**Aim of the exercise**
For the entries below, the result should be an exact transcription of the lines from the one with "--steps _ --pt" up to and including the one with "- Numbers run", and only those.

** Opening Data extract block **

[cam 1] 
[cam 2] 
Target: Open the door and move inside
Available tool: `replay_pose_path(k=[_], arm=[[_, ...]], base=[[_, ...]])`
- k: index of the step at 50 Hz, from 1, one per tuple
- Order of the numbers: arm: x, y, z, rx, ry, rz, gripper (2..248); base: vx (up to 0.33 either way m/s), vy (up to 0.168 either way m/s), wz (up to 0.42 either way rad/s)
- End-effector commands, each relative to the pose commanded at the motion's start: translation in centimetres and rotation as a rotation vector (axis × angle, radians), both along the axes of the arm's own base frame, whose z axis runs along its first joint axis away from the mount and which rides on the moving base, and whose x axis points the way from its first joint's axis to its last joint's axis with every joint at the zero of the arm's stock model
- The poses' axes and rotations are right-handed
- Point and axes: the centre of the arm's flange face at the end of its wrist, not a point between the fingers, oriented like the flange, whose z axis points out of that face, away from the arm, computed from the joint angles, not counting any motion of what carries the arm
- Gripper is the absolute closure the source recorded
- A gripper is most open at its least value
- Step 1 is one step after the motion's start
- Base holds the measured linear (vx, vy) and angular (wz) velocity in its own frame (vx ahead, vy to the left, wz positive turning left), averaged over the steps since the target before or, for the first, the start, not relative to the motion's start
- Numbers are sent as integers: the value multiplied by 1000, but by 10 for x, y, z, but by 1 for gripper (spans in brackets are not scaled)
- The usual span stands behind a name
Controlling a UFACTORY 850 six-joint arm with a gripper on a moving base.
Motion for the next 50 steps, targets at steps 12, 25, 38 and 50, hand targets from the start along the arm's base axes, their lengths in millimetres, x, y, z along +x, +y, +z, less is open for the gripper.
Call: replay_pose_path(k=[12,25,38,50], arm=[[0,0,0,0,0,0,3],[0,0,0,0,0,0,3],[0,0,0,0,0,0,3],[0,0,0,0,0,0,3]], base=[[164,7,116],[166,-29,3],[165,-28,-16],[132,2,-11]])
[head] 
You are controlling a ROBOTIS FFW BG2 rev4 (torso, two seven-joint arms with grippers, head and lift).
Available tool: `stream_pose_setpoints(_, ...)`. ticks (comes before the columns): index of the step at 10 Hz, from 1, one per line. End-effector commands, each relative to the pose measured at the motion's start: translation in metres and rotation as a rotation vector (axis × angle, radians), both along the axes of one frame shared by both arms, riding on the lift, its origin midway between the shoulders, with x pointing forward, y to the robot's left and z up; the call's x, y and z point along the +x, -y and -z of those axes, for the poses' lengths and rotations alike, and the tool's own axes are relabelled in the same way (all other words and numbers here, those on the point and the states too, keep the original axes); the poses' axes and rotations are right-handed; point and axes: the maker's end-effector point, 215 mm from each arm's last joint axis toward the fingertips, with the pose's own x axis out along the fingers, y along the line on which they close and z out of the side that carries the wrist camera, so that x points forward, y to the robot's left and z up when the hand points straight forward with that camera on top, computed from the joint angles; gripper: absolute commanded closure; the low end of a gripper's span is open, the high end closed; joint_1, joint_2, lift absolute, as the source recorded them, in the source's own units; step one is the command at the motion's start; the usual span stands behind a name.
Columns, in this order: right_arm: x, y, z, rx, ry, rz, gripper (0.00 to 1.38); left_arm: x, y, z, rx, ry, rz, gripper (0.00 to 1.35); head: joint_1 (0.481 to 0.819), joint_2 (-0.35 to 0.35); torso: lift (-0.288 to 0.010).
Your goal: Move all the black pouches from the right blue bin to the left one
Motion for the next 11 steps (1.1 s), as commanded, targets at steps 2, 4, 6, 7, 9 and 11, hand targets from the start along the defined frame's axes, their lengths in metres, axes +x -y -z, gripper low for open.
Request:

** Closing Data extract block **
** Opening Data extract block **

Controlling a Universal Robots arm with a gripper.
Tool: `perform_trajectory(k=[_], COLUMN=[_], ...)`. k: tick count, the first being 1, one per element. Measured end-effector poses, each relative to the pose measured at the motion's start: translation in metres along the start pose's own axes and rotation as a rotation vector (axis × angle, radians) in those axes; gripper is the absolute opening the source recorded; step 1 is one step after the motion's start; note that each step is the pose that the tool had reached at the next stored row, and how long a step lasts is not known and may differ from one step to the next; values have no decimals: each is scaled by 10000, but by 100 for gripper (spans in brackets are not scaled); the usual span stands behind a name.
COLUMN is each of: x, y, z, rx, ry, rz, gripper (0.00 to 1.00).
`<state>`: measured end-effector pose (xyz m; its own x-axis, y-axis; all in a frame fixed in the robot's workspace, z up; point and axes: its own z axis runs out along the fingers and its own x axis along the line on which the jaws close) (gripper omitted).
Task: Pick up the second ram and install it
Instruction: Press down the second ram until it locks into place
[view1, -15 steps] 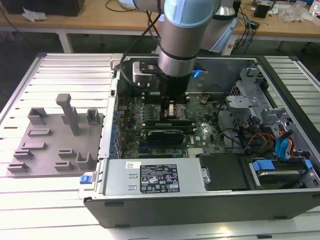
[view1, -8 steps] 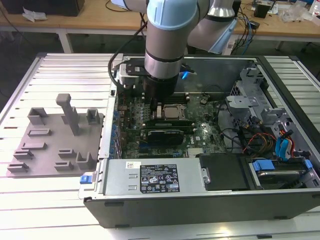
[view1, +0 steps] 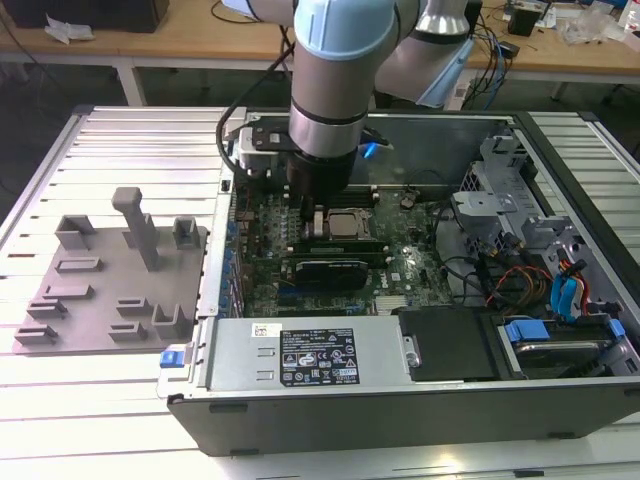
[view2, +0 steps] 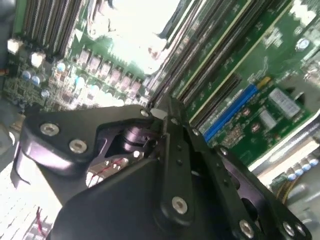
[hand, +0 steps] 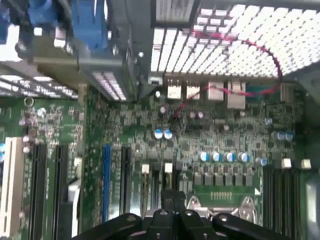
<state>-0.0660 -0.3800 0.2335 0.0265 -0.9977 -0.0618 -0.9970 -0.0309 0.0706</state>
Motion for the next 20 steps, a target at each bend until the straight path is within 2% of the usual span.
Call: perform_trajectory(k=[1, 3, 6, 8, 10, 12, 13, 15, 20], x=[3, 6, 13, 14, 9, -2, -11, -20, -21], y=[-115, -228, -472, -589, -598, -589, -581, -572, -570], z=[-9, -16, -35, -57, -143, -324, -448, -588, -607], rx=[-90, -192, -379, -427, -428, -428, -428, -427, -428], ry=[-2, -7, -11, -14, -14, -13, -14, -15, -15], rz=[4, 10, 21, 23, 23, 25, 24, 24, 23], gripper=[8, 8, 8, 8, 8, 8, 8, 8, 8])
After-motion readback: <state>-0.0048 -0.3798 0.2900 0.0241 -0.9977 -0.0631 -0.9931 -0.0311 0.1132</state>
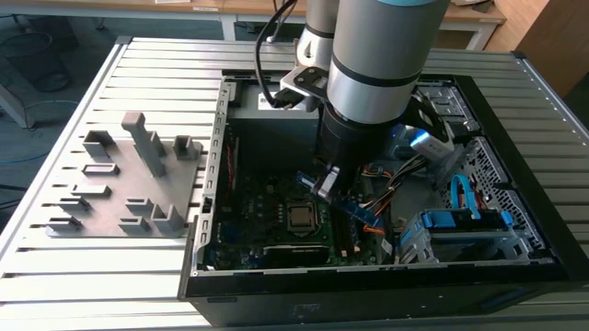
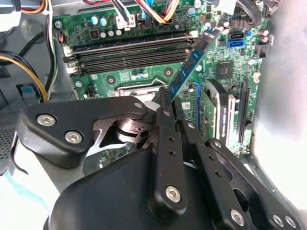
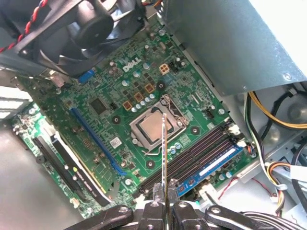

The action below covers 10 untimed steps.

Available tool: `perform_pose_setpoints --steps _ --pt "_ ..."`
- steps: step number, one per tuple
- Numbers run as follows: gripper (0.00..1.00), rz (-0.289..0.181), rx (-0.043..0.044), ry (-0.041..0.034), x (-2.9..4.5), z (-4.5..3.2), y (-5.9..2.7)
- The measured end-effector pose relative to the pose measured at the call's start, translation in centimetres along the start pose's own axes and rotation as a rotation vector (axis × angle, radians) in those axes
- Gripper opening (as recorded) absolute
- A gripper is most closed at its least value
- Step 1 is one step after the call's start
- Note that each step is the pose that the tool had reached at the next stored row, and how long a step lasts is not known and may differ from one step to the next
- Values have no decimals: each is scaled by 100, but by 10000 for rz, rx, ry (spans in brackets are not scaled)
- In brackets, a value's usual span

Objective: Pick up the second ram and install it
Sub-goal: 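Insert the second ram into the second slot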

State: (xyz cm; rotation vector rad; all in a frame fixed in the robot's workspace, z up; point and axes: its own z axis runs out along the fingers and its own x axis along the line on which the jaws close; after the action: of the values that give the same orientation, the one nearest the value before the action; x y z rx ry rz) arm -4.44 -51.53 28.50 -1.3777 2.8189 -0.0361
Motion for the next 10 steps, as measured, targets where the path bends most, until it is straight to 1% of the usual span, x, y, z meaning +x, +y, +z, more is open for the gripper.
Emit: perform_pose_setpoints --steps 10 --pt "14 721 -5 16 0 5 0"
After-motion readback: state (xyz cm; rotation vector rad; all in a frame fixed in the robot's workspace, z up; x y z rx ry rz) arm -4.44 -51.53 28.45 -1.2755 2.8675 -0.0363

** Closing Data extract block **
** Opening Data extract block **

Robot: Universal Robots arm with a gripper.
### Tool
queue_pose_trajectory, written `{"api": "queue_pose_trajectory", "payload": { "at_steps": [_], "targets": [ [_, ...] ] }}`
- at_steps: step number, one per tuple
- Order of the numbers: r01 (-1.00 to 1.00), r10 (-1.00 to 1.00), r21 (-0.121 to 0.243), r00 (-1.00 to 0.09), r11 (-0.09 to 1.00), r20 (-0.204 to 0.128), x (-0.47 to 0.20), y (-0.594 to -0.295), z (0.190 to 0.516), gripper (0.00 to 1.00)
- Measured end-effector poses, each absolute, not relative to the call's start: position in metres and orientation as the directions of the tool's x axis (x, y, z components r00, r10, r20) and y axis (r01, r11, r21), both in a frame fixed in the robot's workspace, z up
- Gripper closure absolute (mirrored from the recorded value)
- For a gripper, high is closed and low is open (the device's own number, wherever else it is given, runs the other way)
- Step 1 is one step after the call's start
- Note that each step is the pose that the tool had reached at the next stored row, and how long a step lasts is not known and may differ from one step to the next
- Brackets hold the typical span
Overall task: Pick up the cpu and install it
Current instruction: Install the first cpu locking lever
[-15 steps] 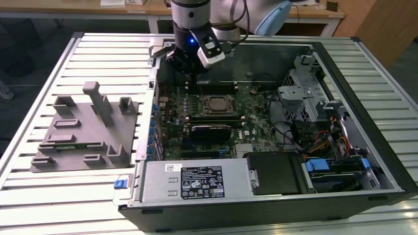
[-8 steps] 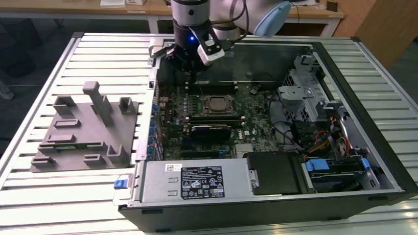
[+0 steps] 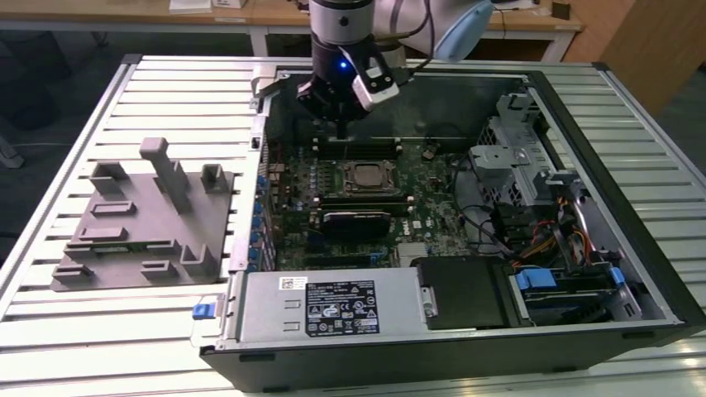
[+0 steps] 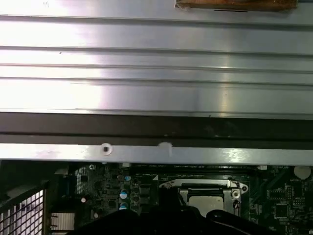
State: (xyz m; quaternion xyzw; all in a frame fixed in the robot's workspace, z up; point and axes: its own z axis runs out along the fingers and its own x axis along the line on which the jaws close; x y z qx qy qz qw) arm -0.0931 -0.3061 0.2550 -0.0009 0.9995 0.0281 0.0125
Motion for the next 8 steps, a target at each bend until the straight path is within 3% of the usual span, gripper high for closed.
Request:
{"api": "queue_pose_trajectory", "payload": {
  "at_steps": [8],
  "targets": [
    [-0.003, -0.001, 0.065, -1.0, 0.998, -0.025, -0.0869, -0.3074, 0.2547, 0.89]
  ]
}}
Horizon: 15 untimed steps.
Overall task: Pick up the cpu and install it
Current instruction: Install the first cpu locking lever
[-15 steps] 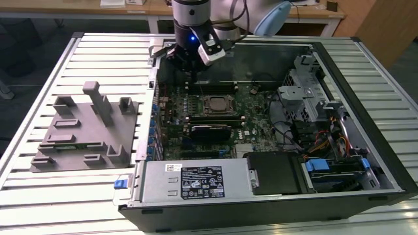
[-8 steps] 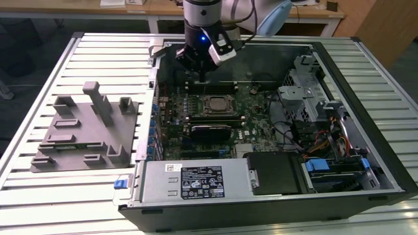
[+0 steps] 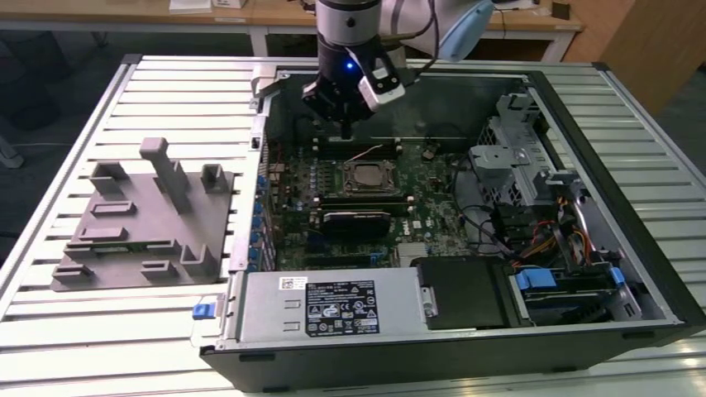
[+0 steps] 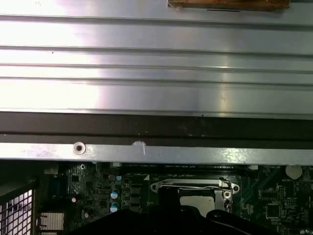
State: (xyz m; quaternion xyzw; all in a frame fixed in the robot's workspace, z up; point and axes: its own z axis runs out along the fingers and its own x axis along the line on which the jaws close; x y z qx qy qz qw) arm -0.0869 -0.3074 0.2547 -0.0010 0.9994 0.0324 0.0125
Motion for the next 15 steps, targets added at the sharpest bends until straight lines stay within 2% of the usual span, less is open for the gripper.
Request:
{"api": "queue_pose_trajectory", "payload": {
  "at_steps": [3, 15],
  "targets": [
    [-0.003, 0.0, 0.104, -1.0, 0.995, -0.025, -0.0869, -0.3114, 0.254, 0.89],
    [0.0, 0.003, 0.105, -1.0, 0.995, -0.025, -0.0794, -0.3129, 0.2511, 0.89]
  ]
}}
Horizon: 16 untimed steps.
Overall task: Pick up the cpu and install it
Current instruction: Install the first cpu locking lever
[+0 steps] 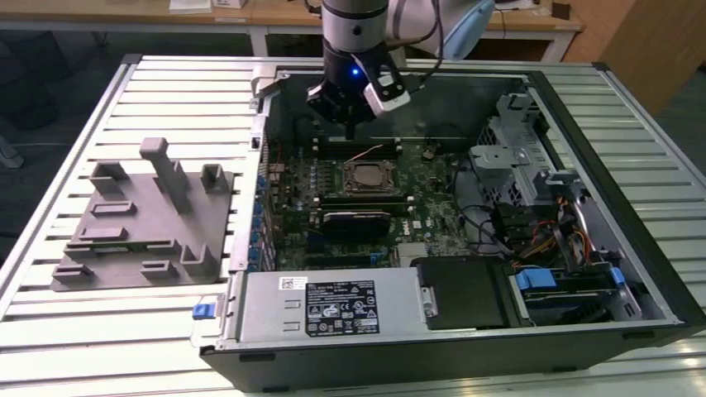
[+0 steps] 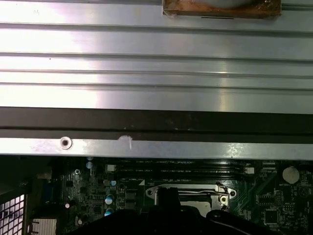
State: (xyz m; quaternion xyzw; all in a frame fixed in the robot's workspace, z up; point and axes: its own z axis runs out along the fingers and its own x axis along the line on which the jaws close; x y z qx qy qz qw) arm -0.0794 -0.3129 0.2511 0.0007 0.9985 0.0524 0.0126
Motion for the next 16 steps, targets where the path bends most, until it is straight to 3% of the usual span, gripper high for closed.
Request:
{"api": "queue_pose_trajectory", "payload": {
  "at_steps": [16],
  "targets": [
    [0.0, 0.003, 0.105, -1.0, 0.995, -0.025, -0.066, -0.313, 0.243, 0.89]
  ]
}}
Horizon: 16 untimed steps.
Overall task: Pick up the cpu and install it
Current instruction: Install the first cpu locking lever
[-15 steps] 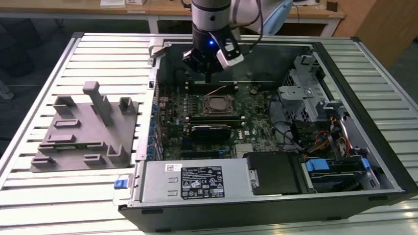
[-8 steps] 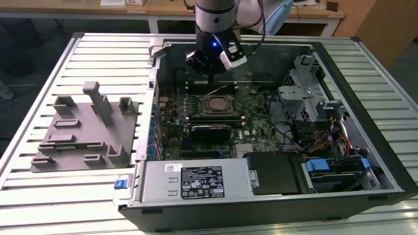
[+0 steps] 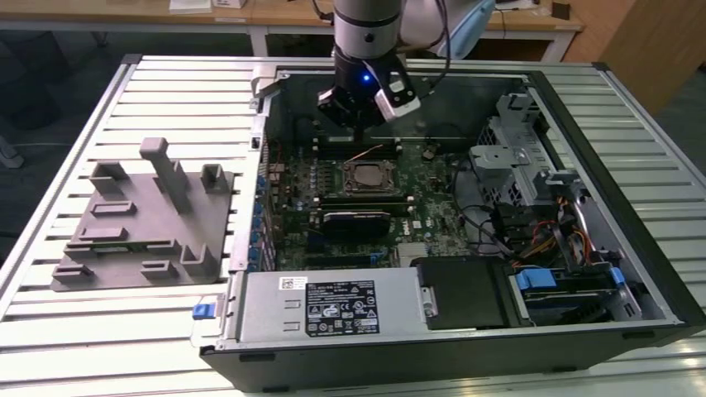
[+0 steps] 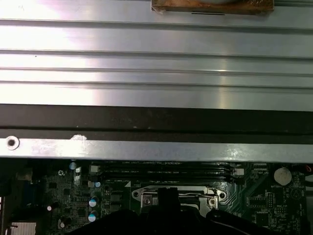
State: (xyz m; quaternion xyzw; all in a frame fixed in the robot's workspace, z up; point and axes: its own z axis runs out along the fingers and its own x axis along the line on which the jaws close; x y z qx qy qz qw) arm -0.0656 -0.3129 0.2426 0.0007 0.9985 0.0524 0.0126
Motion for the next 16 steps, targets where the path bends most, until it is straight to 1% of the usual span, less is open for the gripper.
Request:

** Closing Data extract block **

**Task output**
Available tool: `perform_pose_setpoints --steps _ --pt "_ ..."`
- steps: step number, one per tuple
- Numbers run as follows: gripper (0.00..1.00), rz (-0.289..0.181), rx (-0.043..0.044), ry (-0.041..0.034), x (-2.9..4.5), z (-4.5..3.2), y (-5.9..2.7)

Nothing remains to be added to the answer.